#### [EXERCISE REQUIREMENTS]
Images aside, the whole listing should be written out word for word.

#### [DATA EXTRACT]
= = = = = = =

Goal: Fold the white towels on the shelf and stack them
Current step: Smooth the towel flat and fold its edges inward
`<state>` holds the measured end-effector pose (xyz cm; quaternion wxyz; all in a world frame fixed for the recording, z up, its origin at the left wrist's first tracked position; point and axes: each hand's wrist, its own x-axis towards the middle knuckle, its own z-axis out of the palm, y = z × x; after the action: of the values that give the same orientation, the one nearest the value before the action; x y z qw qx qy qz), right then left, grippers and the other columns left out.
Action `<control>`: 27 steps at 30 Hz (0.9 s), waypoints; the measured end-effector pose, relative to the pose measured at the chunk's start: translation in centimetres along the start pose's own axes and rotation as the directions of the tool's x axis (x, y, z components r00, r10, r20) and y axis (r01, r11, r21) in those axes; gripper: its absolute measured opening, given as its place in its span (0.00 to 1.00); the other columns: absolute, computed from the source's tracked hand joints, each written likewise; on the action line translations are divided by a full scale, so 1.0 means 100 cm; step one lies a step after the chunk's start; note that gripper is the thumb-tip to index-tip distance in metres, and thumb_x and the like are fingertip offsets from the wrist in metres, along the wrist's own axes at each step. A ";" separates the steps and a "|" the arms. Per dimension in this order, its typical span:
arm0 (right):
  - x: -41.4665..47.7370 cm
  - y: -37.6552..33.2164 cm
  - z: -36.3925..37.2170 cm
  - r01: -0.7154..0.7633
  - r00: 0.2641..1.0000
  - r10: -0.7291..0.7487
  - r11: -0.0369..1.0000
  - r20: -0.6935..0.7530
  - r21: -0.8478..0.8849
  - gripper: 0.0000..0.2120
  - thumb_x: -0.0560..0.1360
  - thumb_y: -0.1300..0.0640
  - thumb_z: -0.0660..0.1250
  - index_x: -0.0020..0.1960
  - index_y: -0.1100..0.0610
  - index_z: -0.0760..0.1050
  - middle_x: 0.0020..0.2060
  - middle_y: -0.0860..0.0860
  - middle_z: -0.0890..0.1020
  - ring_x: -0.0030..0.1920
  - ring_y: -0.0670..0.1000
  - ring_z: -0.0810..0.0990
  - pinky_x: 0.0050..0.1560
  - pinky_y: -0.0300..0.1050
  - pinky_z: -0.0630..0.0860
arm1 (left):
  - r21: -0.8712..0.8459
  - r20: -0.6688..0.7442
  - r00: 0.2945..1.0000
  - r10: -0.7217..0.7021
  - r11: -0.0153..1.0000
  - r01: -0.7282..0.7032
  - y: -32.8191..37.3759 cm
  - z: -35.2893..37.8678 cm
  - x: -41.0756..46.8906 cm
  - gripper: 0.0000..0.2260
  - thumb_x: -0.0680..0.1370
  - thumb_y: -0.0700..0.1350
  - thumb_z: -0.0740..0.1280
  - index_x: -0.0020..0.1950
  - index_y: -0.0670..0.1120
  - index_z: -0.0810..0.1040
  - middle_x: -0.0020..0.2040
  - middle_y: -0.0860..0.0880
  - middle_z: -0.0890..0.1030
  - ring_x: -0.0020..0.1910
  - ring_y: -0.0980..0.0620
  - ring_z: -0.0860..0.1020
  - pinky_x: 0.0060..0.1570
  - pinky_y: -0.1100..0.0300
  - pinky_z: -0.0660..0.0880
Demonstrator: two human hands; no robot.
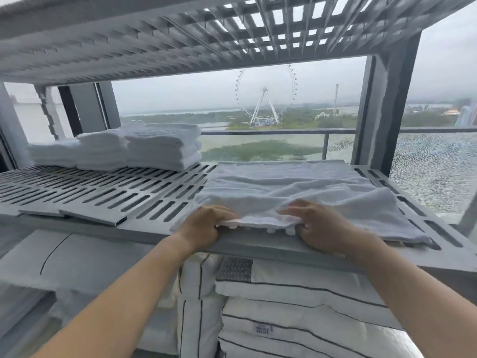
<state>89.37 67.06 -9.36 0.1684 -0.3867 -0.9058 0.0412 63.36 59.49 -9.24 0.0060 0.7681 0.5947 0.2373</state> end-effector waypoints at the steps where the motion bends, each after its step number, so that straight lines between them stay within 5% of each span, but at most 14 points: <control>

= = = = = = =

#### [EXERCISE ANSWER]
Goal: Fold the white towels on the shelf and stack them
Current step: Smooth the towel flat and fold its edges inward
`<state>` holds the measured end-effector pose (xyz cm; quaternion wxyz; all in a world frame fixed for the recording, z up, its origin at the left wrist's first tracked position; point and axes: each hand's wrist, its own x-axis towards the middle knuckle, its own z-axis out of the palm, y = z × x; after the action: of the values that give the same orientation, the one nearest the value before the action; x y z qw qx qy qz), right then left, grippers and the other columns left out.
Action `<control>`: 27 steps at 30 Hz (0.9 s), waypoints; the measured end-effector pose, relative to the pose measured at the chunk's start: translation in centimetres along the start pose's own axes and rotation as the directions of the tool's x axis (x, y, z components r00, r10, r20) and y axis (r01, r11, r21) in those axes; gripper: its absolute measured opening, given as its place in its span (0.00 to 1.00); the other columns: absolute, computed from the source's tracked hand joints, each written likewise; on the action line translations are divided by a full scale, so 1.0 means 100 cm; step one lies a step after the chunk's start; note that gripper is the thumb-tip to index-tip distance in metres, and thumb_x and the like are fingertip offsets from the wrist in metres, along the wrist's own axes at each step. A ";" separates the steps and a "|" the arms. Per dimension in this order, its typical span:
arm0 (right):
  - x: -41.4665..47.7370 cm
  - y: -37.6552..33.2164 cm
  - z: -36.3925..37.2170 cm
  - r01: -0.7154..0.7633
  - r00: 0.2641..1.0000
  - r10: -0.7291..0.7487
  - r11: -0.0369..1.0000
  - r20: -0.6935..0.7530
  - r21: -0.8478..0.8849
  - gripper: 0.0000..0.2120
  - thumb_x: -0.0560..0.1360
  - thumb_y: -0.1300..0.0640
  - thumb_z: -0.0660..0.1250
  - index_x: -0.0020..0.1960
  - index_y: -0.1100..0.0610
  - index_z: -0.0760..0.1050
  - middle_x: 0.0020..0.2060
  - middle_y: -0.0860..0.0860
  - middle_z: -0.0890..0.1020
  - ring_x: -0.0030..0.1920
  - ring_y: -0.0670..0.1000
  - ring_z: -0.0810..0.0990
  - pinky_x: 0.0050..0.1560
  - pinky_y: -0.0300..0.1050
  - pinky_z: -0.0630..0.0860
arm1 (left):
  - r21: -0.8712..0.8459
  - r20: -0.6688..0.7442
  - r00: 0.2945..1.0000
  - r10: -0.7217..0.7021
  - r11: -0.0153..1.0000
  - r01: -0.7282..0.7032
  - y: -32.8191..37.3759 cm
  - z: -35.2893..37.8678 cm
  - x: -41.0756..46.8906 cm
  - gripper: 0.0000..0.2260
  - thumb_x: -0.0680..0.1370
  - thumb_y: -0.0700..0.1350
  - thumb_z: -0.0740..0.1280
  - index_x: -0.0020..0.1950
  - index_y: -0.0670..0.1120
  - index_z: -0.0810..0.1040
  - middle_x: -0.0020..0.2040
  - middle_y: -0.0860..0.0880
  - middle_z: -0.0890..0.1030
  - ring_x: -0.0020..0.1910
  - ring_y: -0.0980..0.0620
  - ring_z: -0.0860..0.1020
  - pinky_x: 0.0060..0.1570
  - pinky_y: -0.1100..0.0300
  - pinky_z: -0.0660..0.0880
Demonstrator: two human hands; no robot.
<state>89.37 67.06 -9.36 0.1684 -0.3867 -0.9058 0.0412 63.36 59.49 -9.24 0.0060 0.7681 0.5947 0.2373</state> end-effector waypoints at the steps where the motion bends, each after its step number, so that straight lines between them stay within 5% of each span, but at most 14 points: <control>

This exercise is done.